Your goal
Your answer must consist of every line from the data below that includes the word "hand".

Entries taken from a collection:
______

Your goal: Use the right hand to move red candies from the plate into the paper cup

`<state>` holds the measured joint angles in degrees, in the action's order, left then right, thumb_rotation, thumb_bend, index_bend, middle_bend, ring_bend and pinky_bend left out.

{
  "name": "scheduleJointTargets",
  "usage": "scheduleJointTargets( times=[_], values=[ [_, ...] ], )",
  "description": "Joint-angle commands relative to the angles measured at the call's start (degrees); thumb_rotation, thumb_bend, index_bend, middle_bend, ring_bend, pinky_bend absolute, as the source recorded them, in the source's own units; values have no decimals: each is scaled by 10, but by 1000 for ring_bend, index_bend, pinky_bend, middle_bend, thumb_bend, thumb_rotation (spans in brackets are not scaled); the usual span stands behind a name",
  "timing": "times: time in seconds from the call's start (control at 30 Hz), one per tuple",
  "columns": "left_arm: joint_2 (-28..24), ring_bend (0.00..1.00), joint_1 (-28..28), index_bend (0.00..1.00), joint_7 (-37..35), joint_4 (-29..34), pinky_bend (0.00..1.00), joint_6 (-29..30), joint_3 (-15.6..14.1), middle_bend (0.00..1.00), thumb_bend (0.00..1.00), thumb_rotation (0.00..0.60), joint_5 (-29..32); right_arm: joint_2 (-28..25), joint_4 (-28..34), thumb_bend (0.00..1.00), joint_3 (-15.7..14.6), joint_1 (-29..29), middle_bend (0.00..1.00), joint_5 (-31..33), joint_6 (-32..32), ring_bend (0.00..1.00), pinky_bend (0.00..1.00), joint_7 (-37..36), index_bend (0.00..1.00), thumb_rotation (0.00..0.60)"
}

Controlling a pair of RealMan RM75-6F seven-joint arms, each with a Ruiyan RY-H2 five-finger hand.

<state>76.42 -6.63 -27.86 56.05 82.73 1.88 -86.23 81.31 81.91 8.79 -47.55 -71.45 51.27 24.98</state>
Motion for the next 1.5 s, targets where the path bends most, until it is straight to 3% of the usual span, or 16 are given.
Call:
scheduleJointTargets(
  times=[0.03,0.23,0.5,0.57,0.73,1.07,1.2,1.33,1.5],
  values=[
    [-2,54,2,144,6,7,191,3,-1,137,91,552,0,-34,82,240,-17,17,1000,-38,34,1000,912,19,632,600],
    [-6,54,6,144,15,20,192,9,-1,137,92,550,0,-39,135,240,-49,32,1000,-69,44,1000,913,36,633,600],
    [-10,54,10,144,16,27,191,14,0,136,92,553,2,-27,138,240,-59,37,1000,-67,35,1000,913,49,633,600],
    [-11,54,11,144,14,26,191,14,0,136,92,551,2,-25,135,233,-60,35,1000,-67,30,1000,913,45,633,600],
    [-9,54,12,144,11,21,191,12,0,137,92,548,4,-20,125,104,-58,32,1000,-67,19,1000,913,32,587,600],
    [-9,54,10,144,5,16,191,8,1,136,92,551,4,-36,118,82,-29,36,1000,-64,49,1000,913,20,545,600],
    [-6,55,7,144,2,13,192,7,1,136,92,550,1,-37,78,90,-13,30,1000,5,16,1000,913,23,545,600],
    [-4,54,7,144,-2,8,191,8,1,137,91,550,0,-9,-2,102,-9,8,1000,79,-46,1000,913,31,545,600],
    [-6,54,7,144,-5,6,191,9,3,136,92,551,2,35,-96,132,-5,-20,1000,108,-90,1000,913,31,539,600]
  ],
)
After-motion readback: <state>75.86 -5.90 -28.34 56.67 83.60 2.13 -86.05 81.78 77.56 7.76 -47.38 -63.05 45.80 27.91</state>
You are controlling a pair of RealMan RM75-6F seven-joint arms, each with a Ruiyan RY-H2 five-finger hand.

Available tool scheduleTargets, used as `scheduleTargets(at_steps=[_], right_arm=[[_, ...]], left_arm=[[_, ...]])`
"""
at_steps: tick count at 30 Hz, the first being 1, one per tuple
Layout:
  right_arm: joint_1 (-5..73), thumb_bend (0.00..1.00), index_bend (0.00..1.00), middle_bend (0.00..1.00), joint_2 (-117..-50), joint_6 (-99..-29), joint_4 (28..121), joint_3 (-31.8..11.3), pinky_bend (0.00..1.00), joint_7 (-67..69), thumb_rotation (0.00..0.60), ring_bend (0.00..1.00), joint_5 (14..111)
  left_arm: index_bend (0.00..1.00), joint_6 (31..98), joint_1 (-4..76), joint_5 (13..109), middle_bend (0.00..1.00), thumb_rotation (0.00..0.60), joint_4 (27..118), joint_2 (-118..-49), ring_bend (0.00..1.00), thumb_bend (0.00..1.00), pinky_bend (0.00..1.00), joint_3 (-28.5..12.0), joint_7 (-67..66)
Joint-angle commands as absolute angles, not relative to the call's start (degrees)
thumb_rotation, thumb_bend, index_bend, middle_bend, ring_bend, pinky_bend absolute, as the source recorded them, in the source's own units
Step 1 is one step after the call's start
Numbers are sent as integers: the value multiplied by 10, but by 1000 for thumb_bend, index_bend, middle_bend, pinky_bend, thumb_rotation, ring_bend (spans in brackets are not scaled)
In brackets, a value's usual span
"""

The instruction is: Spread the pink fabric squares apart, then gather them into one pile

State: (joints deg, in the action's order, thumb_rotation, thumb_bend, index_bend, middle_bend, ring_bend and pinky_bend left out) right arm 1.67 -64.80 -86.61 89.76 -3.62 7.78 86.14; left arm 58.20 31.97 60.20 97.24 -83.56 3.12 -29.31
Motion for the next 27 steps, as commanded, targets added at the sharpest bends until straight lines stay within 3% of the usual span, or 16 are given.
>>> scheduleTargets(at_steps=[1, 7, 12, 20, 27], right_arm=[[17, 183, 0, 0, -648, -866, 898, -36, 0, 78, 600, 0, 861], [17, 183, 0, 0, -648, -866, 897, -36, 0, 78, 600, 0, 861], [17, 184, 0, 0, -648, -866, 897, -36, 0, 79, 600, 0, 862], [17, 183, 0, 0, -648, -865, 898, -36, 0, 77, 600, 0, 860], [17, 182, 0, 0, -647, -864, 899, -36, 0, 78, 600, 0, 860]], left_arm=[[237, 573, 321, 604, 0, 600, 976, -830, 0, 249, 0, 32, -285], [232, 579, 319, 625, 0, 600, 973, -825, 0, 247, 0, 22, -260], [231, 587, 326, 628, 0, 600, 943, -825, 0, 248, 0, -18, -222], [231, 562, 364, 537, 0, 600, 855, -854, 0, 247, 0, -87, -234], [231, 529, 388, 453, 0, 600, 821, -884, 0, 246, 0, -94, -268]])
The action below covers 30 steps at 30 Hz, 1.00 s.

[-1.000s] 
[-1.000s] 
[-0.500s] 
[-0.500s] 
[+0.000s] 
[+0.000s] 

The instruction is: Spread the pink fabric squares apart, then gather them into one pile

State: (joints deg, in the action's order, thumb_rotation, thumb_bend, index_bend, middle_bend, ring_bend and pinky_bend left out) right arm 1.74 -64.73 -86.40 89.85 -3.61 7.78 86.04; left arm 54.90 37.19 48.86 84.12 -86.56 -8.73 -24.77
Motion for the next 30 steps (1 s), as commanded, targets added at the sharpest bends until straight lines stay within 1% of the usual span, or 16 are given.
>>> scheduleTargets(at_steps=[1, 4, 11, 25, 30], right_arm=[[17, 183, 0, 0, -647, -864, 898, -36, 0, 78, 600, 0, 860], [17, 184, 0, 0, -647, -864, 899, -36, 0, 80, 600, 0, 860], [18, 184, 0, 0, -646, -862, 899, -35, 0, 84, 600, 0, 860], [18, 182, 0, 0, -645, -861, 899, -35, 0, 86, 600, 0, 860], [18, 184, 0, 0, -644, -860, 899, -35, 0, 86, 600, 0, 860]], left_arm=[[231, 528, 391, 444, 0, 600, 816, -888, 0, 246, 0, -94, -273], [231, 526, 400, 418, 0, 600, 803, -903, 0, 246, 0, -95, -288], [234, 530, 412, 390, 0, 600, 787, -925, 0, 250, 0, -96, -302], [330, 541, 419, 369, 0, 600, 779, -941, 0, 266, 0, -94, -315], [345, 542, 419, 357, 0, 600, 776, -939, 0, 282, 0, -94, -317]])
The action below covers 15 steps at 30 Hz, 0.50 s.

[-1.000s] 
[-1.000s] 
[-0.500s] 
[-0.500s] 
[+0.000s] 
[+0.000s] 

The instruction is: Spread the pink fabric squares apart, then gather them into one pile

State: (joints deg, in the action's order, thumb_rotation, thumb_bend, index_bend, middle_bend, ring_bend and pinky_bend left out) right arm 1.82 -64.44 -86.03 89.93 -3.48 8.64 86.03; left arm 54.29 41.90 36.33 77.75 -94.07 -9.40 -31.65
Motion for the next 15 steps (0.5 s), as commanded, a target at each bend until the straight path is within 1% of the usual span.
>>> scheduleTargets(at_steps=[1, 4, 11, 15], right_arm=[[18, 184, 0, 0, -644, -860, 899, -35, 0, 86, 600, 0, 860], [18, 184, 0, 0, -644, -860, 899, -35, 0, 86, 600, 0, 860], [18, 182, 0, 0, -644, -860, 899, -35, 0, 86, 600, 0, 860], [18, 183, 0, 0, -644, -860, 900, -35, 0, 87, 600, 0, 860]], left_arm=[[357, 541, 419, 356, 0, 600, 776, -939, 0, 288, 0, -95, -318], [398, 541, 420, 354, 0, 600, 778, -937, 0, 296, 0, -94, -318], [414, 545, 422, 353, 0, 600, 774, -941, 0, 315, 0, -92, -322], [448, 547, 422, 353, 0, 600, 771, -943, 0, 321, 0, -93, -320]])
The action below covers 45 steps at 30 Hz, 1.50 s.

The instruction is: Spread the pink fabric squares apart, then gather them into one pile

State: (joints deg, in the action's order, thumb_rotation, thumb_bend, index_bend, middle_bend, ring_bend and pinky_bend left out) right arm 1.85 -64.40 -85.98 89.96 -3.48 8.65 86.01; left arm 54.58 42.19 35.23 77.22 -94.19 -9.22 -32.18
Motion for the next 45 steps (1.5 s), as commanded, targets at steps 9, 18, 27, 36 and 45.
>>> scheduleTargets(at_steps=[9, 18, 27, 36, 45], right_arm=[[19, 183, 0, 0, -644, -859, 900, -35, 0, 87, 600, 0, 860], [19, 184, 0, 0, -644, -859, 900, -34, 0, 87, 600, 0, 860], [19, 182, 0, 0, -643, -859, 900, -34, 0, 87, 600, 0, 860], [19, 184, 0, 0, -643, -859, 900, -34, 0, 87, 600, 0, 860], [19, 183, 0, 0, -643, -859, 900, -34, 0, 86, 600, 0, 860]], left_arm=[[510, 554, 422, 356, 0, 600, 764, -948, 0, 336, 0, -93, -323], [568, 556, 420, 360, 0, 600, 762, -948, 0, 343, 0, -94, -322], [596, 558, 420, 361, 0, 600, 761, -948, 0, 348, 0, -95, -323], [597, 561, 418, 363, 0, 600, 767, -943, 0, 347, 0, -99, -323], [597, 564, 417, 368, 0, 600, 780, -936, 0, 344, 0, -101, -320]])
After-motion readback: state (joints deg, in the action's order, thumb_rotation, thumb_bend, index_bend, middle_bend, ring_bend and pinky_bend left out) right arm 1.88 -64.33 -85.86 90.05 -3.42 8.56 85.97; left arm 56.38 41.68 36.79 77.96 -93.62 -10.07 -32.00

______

Answer to this exercise
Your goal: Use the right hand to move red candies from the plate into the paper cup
Controlling a pair of RealMan RM75-6F seven-joint arms, each with a Ruiyan RY-H2 five-finger hand.
You are controlling a pair of RealMan RM75-6F seven-joint arms, each with a Ruiyan RY-H2 five-finger hand.

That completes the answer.